The answer to (1) is to be found in
Rourke, C. P.; Sanderson, B. J.$\Delta$-sets. I. Homotopy theory. Quart. J. Math. Oxford Ser. (2) 22 (1971), 321–338.
It is shown there that a Kan "semi-simplicial" set admits a compatible system of degeneracies.
By the way, the term "semi-simplicial" set is not the usual name for this term; it is usually called a "$\Delta$-set."
Added: Given Mike's comment below, I realize now that the following sketch doesn't do the job.

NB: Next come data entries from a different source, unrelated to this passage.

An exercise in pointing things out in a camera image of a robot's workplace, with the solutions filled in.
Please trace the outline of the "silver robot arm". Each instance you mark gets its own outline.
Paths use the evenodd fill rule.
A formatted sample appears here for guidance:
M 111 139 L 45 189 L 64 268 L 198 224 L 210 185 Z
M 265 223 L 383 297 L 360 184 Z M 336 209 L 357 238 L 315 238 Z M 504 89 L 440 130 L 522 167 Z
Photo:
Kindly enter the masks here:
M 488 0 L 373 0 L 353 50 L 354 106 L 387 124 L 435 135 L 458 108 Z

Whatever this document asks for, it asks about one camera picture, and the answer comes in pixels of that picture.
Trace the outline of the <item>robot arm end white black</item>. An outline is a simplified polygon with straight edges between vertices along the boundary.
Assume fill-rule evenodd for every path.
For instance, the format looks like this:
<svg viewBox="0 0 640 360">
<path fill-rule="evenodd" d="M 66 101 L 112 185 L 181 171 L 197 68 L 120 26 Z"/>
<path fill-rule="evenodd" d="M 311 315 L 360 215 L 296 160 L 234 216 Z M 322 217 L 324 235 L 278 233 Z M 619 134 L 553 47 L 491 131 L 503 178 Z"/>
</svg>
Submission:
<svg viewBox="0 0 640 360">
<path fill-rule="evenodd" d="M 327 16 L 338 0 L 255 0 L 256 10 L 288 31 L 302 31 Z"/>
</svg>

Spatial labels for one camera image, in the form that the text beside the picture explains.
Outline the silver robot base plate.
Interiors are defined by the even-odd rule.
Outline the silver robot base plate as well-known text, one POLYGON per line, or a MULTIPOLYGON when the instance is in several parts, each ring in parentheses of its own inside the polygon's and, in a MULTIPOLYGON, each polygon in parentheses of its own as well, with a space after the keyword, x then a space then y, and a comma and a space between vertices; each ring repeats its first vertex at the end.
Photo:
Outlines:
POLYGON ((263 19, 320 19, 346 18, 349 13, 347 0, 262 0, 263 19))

I haven't looked at this paper recently, but I would imagine the way it goes is as follows: Let $$ \Delta^{\text{inj}} = \text{category of finite ordered sets and order preserving injections} $$
$$ \Delta = \text{category of finite ordered sets and order preserving maps} $$ The we have an inclusion functor $j: \Delta^{\text{inj}} \to \Delta$. Given a "semi-simplicial" set $X$ (i.e., a functor $X: \Delta^{\text{inj}} \to \text{Sets}$) we can form the left Kan extension $j_*X$ and then the restriction $j^*j_*X$ to get a natural map $X \to j^*j_*X$. One can ask whether this is a weak equivalence of simplicial sets. Perhaps what Rourke and Sanderson are doing is showing this map to be a weak homotopy equivalence, or maybe just so when $X$ is Kan? (I don't have the paper at hand, so this is speculation on my part.) One might argue as follows: Step a): show that $j^\ast j_\ast$ preserves colimits, Step b) show that the map $X \to j^\ast j_\ast X$ is a weak equivalence when $X$ is a standard "semi-simplicial" $n$-simplex, Step c) infer the general case by induction on simplices.
At any rate, if this is how it goes, then the outcome also provides an answer to (3).